Instructions for the task
Give again, word for word, each line below starting at the one that contains "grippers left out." and ending at the one that contains "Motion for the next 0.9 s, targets".

Saved entries
==*==
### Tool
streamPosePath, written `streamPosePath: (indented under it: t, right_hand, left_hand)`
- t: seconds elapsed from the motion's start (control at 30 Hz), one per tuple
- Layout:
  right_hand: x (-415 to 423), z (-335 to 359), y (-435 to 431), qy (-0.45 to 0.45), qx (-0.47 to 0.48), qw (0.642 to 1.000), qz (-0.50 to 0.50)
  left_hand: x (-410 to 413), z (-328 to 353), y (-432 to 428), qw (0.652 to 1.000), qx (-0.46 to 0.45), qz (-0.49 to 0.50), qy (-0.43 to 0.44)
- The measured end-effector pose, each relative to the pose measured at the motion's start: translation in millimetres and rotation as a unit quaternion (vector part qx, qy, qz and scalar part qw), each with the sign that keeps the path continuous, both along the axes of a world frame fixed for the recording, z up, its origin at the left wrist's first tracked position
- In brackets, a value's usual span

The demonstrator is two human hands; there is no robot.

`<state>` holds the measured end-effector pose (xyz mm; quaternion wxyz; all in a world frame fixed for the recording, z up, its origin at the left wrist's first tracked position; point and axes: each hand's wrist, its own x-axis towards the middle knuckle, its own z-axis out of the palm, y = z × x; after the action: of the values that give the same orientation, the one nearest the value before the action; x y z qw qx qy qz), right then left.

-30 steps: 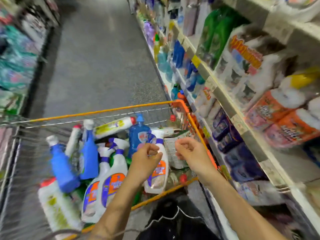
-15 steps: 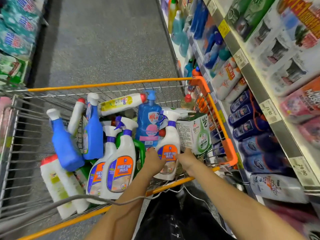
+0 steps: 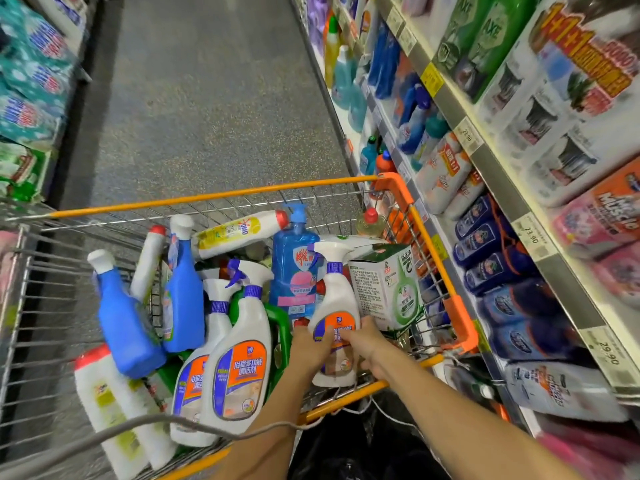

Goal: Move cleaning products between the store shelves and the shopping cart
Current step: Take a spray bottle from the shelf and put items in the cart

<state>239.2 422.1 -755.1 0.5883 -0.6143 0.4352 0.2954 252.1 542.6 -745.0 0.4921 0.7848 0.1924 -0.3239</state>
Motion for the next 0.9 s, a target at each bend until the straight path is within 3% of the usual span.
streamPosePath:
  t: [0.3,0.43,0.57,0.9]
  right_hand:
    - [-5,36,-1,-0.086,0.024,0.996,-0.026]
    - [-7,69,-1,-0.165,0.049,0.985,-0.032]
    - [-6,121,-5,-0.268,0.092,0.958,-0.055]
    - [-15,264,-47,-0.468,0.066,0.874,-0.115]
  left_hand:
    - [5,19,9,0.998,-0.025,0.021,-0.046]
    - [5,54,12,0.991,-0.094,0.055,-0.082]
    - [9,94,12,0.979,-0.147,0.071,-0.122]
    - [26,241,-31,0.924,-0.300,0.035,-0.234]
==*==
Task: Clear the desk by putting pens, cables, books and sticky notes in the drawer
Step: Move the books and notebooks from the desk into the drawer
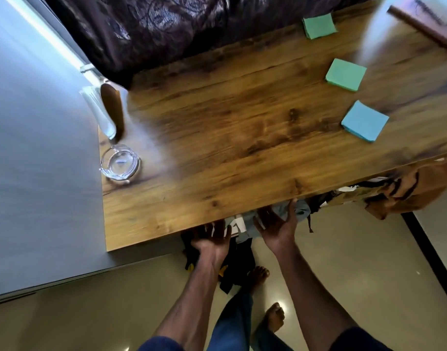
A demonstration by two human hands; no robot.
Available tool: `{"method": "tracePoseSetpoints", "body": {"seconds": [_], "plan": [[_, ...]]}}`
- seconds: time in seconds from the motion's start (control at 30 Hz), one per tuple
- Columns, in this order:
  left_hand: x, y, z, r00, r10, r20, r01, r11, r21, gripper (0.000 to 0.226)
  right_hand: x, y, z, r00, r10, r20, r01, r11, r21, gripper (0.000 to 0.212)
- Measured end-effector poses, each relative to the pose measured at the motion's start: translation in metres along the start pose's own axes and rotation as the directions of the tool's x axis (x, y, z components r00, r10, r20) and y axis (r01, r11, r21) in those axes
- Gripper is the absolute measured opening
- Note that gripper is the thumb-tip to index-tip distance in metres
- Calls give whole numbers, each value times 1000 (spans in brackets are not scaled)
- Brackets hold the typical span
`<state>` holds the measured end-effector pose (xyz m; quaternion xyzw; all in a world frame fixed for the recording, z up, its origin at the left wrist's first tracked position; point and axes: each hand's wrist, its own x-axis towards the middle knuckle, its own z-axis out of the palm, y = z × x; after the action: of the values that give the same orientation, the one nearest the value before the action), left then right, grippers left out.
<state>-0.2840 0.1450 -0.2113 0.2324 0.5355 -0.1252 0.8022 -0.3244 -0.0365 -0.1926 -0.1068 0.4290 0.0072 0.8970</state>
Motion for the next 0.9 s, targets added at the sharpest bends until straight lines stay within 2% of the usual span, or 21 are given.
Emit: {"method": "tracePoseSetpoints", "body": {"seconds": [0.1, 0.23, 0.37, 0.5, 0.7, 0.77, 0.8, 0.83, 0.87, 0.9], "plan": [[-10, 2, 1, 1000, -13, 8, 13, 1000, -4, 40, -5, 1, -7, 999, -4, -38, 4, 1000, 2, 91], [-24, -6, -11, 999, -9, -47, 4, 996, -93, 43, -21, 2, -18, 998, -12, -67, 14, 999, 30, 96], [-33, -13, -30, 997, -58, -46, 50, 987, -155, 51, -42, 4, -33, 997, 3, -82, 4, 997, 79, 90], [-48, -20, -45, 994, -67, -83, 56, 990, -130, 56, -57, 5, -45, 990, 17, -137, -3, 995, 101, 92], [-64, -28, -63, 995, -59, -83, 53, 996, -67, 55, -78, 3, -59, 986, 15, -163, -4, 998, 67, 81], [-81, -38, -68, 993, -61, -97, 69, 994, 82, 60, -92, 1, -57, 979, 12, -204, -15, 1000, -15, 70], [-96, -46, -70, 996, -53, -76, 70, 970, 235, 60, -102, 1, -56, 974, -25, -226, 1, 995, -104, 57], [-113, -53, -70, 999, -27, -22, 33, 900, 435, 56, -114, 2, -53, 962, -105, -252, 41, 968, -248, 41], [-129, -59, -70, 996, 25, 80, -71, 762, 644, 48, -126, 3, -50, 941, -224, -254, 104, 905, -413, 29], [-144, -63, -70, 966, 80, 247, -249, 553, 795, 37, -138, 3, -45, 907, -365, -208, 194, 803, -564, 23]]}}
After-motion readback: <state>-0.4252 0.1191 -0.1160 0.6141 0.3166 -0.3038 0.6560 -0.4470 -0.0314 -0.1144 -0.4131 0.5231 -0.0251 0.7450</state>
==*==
Finished exercise
`<state>` holds the measured end-effector pose (xyz m; quaternion xyzw; all in a world frame fixed for the recording, z up, its origin at the left wrist's first tracked position; point and axes: each hand's wrist, its own x-axis towards the middle knuckle, its own z-axis out of the palm, y = z × x; after the action: of the values that give the same orientation, the one nearest the value before the action), left then right, grippers left out.
<state>-0.2840 0.1450 -0.2113 0.2324 0.5355 -0.1252 0.8022 -0.3244 -0.0365 -0.1926 -0.1068 0.4290 0.0072 0.8970</state>
Motion for the next 0.9 s, targets added at the sharpest bends until straight lines stay within 2% of the usual span, or 21 are given.

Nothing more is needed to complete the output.